(Records excerpted from a collection)

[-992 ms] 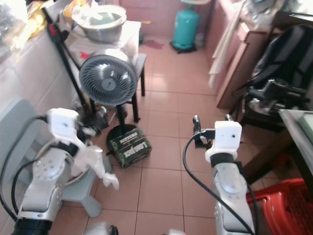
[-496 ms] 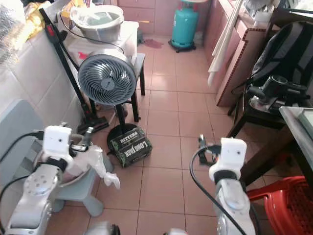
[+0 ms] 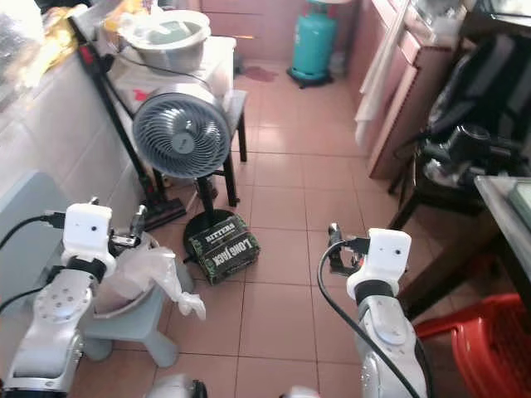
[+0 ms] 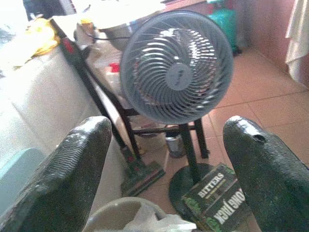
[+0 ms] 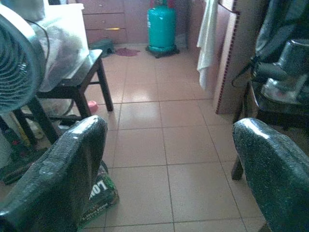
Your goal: Setting the table
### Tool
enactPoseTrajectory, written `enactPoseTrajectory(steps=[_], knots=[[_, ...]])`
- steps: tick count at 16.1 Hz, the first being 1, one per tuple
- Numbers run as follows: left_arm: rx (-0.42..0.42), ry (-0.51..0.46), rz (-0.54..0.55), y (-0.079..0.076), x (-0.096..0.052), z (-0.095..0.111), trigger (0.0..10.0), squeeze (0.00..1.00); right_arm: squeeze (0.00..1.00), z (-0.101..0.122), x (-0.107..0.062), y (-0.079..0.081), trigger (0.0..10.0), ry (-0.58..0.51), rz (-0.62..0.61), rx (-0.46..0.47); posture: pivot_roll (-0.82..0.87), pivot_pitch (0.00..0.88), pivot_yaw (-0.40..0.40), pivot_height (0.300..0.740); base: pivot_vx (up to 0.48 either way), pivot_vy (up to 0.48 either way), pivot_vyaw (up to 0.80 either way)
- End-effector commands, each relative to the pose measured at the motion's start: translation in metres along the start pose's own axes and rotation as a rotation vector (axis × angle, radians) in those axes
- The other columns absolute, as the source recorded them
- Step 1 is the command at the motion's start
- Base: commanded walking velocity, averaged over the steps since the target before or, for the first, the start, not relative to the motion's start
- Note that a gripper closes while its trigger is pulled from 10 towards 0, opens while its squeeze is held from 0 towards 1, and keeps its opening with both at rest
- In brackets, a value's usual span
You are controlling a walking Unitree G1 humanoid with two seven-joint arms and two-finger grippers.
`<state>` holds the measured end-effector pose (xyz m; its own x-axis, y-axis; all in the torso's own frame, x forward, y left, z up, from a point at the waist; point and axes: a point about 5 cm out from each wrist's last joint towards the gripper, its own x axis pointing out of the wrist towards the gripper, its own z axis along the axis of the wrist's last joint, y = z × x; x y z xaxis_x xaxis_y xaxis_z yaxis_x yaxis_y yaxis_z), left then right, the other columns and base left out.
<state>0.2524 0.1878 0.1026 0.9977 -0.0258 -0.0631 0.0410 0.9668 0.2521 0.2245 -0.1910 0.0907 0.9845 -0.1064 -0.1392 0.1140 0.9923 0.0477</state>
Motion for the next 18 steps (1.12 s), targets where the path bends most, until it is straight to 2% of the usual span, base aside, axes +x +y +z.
enactPoseTrajectory(steps=[1,4,13,16,18], knots=[[0.004,0.006,-0.013,-0.0037,0.0004,-0.0001,10.0,0.0,0.0,0.0019,0.0008,-0.0007,10.0,-0.001,0.006,-0.004,-0.02,0.0,0.022,0.74,-0.266,0.0,-0.63],[0.004,0.013,-0.011,-0.0014,0.0029,-0.0019,10.0,0.0,0.0,0.0021,0.0014,-0.0012,10.0,0.004,0.003,-0.012,-0.02,0.0,0.016,0.74,-0.355,0.0,-0.5],[0.018,0.011,0.008,0.0037,0.0064,0.0003,10.0,0.0,0.0,0.0016,0.0018,-0.0076,10.0,0.023,-0.01,-0.108,-0.02,0.0,0.012,0.74,-0.371,0.0,0.0],[0.011,0.01,0.013,0.0039,0.0067,0.0005,10.0,0.0,0.0,0.0013,0.0022,-0.0064,10.0,0.029,-0.01,-0.096,-0.02,0.0,0.01,0.74,-0.396,0.0,0.0],[-0.005,0.017,0.02,0.004,0.0074,-0.0004,10.0,0.0,0.0,0.0004,0.002,-0.0066,10.0,0.041,-0.009,-0.094,-0.02,0.0,0.007,0.74,-0.416,0.0,-0.71]])
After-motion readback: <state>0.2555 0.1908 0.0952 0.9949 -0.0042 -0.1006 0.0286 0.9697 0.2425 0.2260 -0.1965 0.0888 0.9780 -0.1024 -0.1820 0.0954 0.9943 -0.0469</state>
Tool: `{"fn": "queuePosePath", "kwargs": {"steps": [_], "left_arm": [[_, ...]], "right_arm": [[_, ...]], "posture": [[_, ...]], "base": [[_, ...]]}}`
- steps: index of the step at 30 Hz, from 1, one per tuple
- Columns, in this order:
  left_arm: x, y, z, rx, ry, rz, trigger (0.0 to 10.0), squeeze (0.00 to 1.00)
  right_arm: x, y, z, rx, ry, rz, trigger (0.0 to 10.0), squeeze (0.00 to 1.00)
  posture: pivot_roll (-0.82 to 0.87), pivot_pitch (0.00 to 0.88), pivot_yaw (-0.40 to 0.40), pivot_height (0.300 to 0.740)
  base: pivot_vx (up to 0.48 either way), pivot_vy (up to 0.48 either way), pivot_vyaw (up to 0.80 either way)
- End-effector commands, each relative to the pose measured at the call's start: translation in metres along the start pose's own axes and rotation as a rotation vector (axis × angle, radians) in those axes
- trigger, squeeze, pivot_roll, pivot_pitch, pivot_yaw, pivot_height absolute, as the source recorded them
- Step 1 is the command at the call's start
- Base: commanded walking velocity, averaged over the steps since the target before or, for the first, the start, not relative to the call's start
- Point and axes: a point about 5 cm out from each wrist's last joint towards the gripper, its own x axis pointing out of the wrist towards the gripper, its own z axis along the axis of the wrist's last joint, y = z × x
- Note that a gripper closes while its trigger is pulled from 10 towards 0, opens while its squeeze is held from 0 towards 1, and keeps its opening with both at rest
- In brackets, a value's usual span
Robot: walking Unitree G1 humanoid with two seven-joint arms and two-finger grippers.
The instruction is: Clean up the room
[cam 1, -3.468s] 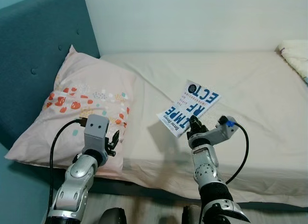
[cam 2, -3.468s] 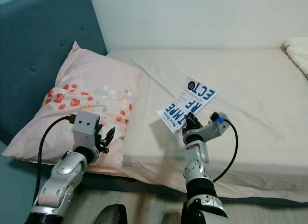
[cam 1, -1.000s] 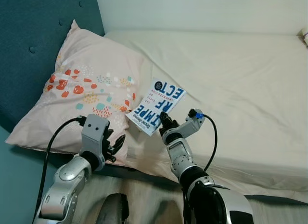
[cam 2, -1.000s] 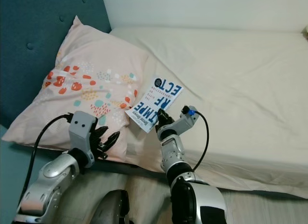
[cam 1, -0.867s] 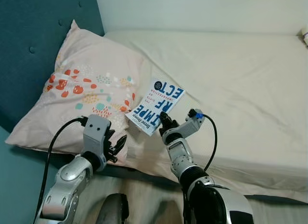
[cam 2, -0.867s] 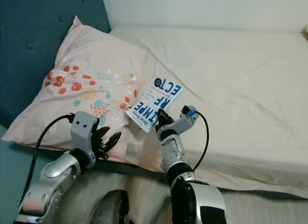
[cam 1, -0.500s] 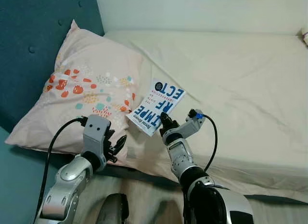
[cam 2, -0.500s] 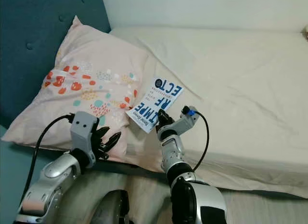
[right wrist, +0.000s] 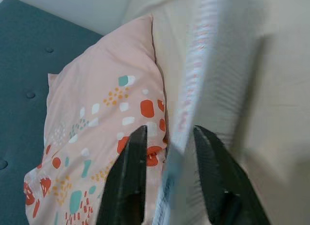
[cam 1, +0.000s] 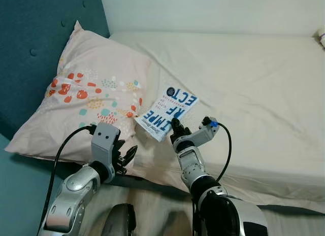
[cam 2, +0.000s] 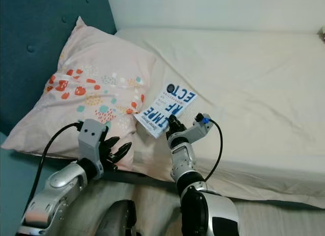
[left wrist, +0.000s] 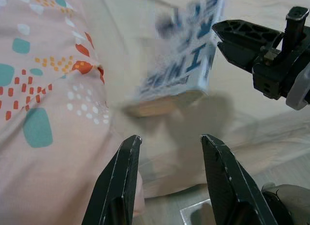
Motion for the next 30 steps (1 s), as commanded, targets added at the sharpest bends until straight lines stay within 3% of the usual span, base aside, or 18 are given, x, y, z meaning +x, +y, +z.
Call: {"fn": "queuePosePath", "kwargs": {"steps": [1,3,4,11,24,30], "left_arm": [[-0.002,-0.001,-0.002,-0.009,0.012,-0.007,10.0,0.0],[-0.002,-0.001,-0.002,-0.009,0.012,-0.007,10.0,0.0],[-0.002,-0.001,-0.002,-0.009,0.011,-0.007,10.0,0.0],[0.0,0.0,-0.001,-0.007,0.003,-0.01,10.0,0.0],[0.0,0.003,-0.001,0.001,-0.001,-0.012,10.0,0.0],[-0.004,0.004,-0.001,0.008,0.0,-0.015,10.0,0.0]], "right_arm": [[-0.035,0.005,-0.077,0.138,0.148,-0.066,10.0,0.56],[-0.035,0.004,-0.077,0.135,0.148,-0.074,10.0,0.56],[-0.035,0.004,-0.077,0.128,0.149,-0.079,10.0,0.0],[-0.037,-0.001,-0.077,0.148,0.143,-0.123,10.0,0.0],[-0.049,-0.003,-0.097,0.152,0.227,-0.165,10.0,0.0],[-0.067,0.0,-0.125,0.103,0.384,-0.144,10.0,0.0]], "posture": [[0.17,0.217,0.011,0.609],[0.17,0.216,0.012,0.609],[0.17,0.214,0.012,0.609],[0.16,0.208,0.011,0.609],[0.15,0.198,0.007,0.609],[0.15,0.198,0.0,0.609]], "base": [[0.0,0.0,0.0],[0.0,0.0,0.0],[0.0,0.0,0.0],[0.0,0.0,0.0],[0.0,0.0,0.0],[0.0,0.0,0.0]]}}
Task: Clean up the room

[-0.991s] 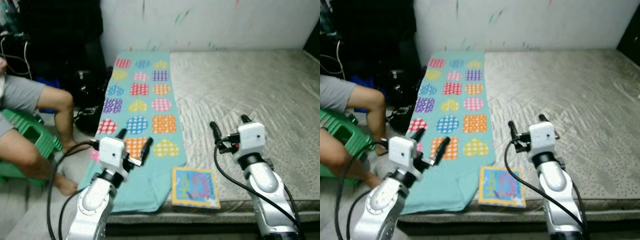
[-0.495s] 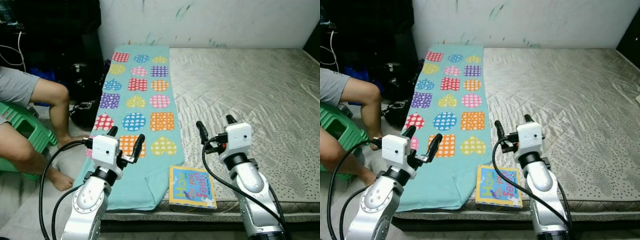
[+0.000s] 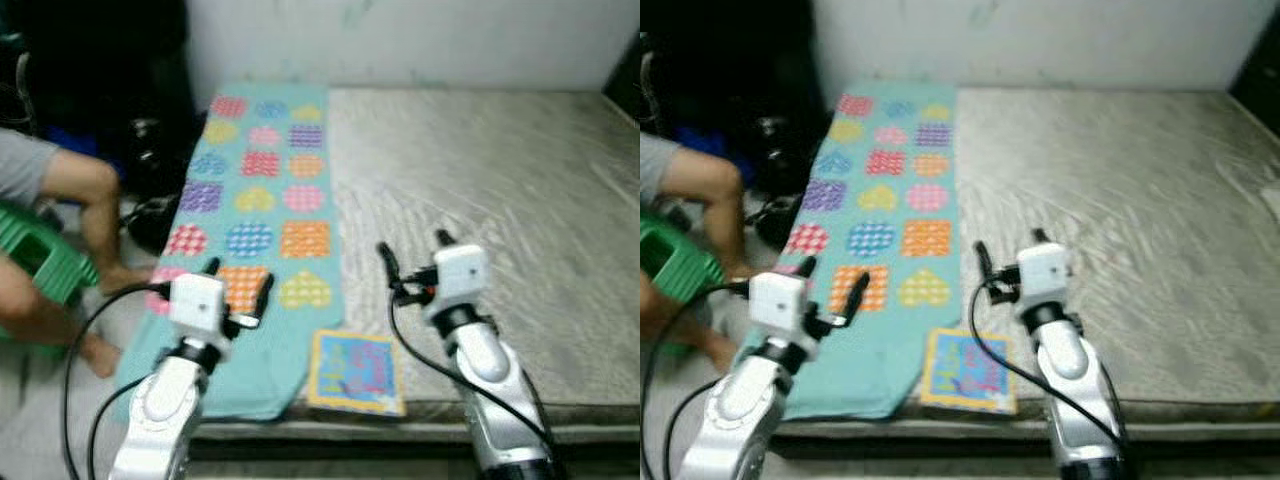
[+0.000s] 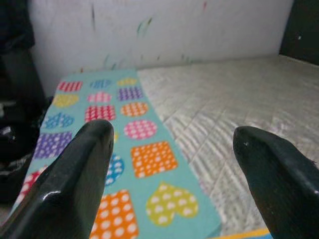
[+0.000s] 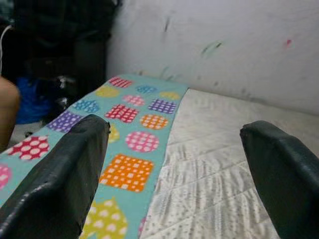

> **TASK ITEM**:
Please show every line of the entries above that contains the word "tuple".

> **WRITTEN ANSWER**:
- steps: tick count at 16.1 Hz, the first being 1, one per tuple
- steps: index of the step at 30 Hz, from 1, one per tuple

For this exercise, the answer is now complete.